Da un’urgenza espressiva e compositiva che stringe come un pugno allo stomaco, che esce fuori come un grido di dolore, nasce il nuovo disco di Marquez, moniker con espliciti riferimenti letterari dietro cui si cela il progetto di Andrea Comandini, voce intensa della scena indipendente romagnola. Produttore, compositore e polistrumentista sin dagli anni ’90, Marquez, in questa intervista, ci racconta Lo Stato delle cose, il suo ultimo lavoro discografico.
Il tuo ultimo lavoro, Lo stato delle cose, in che modo si inserisce all’ interno della tua produzione artistica? Di cosa parlano le tracce e a cosa si riferisce il titolo?
Questo album arriva dopo una lunga pausa, avevo delle cose da dire e avevo bisogno di farlo nel momento stesso in cui stavano accadendo. L’ho realizzato lavorando in casa, raccogliendo reperti sonori, preferendo una dimensione più ruvida e “sbagliata” alla precisione dello studio o al suono di una band, cosa dalla quale mi sono allontanato già con “Figlio del diavolo”. Ho scritto senza pensare ad un disco fino a che mi sono accorto che tutti questi minuscoli pezzi di cuore, fegato, polmoni e occhi, venendo a galla, raccontavano perfettamente “Lo stato delle cose”, la fotografia di un momento nella vita di un uomo semplice, scossa da universi molto più grandi di lui. Un po’ come succede al protagonista del bellissimo romanzo di Richard Ford dal quale ho deciso di rubare il titolo.
Al disco hanno partecipato anche diversi artisti della scena romagnola, conosciuti e apprezzati anche nel panorama artistico nazionale: chi sono e come è nata la collaborazione con loro?
La Romagna ha sempre goduto di un panorama musicale piuttosto interessante e vivido, tutte le persone che gravitano attorno a questa scena si conoscono bene o sono addirittura buoni amici ed è frequente che si verifichino collaborazioni trasversali. Sul disco, oltre a Michele Bertoni che lo ha anche prodotto e Fabio Ricci già con me negli MWB, ci sono Enrico Farnedi, cantautore e tromba dei Good Fellas, Diego Sapignoli dei Sacri Cuori, Simone Marzocchi e Paolo Gradari dei 64 slices of american cheese, Enrico Malatesta, percussionista eclettico votato a una preziosa ricerca del/sul suono, Dario Giovannini degli Aidoru, Gioele Sindona, Teresa Tondolo, Emma Erdas e Viola Mattioni.
Come nascono i tuoi brani? Hai una metodologia ben precisa o tutto, di volta in volta, è affidato all’ispirazione del momento?

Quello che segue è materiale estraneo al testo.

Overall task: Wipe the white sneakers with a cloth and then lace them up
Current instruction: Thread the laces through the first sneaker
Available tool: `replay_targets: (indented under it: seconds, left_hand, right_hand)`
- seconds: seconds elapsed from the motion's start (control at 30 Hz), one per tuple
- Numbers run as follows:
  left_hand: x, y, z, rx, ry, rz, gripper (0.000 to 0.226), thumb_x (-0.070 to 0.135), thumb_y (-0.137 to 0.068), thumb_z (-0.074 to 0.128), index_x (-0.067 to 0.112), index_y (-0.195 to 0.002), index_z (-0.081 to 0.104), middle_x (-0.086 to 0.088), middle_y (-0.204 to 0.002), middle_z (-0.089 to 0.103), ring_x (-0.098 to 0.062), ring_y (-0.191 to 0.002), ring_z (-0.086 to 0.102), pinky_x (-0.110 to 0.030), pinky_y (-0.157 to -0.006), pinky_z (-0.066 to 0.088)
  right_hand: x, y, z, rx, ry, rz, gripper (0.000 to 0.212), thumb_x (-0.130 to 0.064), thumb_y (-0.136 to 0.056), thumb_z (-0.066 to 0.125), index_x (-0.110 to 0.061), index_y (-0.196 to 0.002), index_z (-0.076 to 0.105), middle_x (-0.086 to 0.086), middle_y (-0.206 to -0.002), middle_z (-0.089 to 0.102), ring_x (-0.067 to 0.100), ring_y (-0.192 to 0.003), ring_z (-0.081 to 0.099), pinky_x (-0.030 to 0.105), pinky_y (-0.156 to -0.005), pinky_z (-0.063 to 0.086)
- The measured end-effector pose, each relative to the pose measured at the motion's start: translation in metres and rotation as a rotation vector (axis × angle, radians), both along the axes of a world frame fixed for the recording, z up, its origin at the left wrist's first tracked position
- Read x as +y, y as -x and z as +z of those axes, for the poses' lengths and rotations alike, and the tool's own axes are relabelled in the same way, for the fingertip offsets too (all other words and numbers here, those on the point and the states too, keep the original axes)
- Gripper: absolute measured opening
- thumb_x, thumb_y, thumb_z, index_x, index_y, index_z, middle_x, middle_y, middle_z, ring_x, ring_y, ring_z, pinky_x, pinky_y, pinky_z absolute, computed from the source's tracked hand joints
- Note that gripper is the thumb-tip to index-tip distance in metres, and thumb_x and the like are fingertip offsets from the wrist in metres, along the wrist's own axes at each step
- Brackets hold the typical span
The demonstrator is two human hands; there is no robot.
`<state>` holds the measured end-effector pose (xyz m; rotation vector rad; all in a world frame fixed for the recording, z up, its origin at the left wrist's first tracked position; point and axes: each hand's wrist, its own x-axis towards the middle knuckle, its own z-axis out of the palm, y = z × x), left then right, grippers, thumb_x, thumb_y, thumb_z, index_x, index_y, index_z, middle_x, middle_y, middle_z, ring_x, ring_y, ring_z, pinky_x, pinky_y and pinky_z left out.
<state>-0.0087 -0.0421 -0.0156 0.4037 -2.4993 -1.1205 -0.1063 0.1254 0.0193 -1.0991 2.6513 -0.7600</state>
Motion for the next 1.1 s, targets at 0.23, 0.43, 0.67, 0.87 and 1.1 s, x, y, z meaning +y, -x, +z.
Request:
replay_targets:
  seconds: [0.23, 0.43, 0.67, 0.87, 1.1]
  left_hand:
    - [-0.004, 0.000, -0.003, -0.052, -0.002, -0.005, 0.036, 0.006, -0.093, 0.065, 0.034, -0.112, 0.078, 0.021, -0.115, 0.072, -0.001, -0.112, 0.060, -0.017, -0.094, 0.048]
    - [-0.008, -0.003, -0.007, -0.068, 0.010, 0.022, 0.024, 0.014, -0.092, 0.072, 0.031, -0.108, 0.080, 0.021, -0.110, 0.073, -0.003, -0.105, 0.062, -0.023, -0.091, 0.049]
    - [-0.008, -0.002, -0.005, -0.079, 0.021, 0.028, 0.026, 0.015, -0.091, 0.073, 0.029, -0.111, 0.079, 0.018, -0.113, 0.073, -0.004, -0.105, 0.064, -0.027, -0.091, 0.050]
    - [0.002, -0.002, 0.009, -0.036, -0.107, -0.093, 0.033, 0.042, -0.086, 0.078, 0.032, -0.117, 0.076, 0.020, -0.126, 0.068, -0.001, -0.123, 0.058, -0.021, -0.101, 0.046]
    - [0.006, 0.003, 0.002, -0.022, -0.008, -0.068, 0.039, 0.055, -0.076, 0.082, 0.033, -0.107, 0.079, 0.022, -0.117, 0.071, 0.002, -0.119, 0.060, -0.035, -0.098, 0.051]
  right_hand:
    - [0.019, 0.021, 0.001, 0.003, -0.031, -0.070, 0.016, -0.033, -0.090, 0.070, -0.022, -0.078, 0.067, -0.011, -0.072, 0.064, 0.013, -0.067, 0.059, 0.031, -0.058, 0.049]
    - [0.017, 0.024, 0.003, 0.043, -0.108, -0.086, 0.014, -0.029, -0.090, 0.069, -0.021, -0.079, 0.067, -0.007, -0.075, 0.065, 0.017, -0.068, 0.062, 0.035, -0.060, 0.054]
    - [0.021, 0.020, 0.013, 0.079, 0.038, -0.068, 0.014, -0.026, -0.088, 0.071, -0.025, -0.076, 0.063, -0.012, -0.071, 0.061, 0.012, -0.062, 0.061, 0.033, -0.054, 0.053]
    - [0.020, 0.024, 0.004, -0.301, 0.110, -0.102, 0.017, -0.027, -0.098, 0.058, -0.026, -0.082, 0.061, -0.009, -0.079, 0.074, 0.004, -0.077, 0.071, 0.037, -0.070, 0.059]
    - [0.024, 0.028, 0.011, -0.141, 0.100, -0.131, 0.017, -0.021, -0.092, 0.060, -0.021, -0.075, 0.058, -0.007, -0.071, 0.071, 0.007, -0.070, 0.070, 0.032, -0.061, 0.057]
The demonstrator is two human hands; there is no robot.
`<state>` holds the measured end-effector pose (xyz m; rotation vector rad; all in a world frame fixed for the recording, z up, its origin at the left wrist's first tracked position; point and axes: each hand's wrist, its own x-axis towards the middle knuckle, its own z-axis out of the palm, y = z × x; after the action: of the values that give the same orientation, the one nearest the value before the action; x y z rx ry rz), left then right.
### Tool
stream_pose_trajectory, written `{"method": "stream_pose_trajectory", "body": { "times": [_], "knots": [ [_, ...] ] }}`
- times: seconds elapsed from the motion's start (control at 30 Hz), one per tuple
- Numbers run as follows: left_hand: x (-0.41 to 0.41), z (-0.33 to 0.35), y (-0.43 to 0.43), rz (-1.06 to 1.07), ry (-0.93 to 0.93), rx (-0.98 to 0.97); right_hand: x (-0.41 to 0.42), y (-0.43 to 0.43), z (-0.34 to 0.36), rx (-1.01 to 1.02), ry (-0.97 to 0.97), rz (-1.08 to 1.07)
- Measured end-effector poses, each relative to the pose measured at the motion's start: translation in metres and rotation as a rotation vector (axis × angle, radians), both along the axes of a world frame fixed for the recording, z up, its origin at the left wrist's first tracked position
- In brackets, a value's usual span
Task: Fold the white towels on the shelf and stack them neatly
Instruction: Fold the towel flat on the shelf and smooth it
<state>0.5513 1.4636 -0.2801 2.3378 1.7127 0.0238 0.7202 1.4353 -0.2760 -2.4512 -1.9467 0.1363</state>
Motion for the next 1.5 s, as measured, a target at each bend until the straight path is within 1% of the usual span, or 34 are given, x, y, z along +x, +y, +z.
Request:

No, non posso dire di avere un metodo, sono un istintivo, ho bisogno di sentire qualcosa molto intensamente e scrivere, scrivere e riscrivere e che sia qualcosa di profondamente reale. Ho bisogno di essere onesto con me stesso, altrimenti non funziona. Niente di sintetizzabile in uno schema direi.
Hai iniziato a far musica negli anni ’90: come è cambiata la scena musicale italiana da allora?
È una domanda davvero difficile e richiederebbe una lunga chiacchierata. Perché di cose ne sono cambiate, è vero: è cambiata la discografia, sono cambiati i suoi canali di vendita e distribuzione, sono cambiate le modalità di produzione della musica, è cambiata la sua fruizione, non è più necessario uno studio di registrazione per realizzare un disco, né un’etichetta per pubblicarlo e gli artisti possono raggiungere una incredibile notorietà attraverso i social network, magari con un brano solo. Si continuano però a stampare vinili e cd e si suonano i concerti che sono rimasti forse l’unico momento di confronto importante con il pubblico vero. Di questo non è cambiato poi tanto, per fortuna.
L’utilizzo dell’elettronica, a livello sonoro, segna una rottura rispetto al passato: raccontaci meglio a quale esigenza risponde questa tua scelta
In verità l’elettronica su questo lavoro è davvero marginale, forse solo in un brano si palesa come drum machine analogica, il resto è tutto suonato. Dovremmo forse parlare di rumore, di disturbo, questo sì, perché a volte sento il bisogno di rendere più complesso il piano di lettura della canzone, specie quando si muove su una struttura più canonica. Sono un errore questi inserti, perché l’errore esiste e io non voglio fare a meno di considerarlo.
Dove potremo sentire dal vivo i tuoi nuovi brani?
C’è già una line-up pronta e scalpitante che probabilmente verrà però rimandata a settembre. Siamo ancora alla ricerca di un’agenzia che possa andare bene per noi e anche se non sembra un’operazione così semplice, io sono entusiasta di come stiamo impostando il live e non vedo l’ora di tornare sulla strada.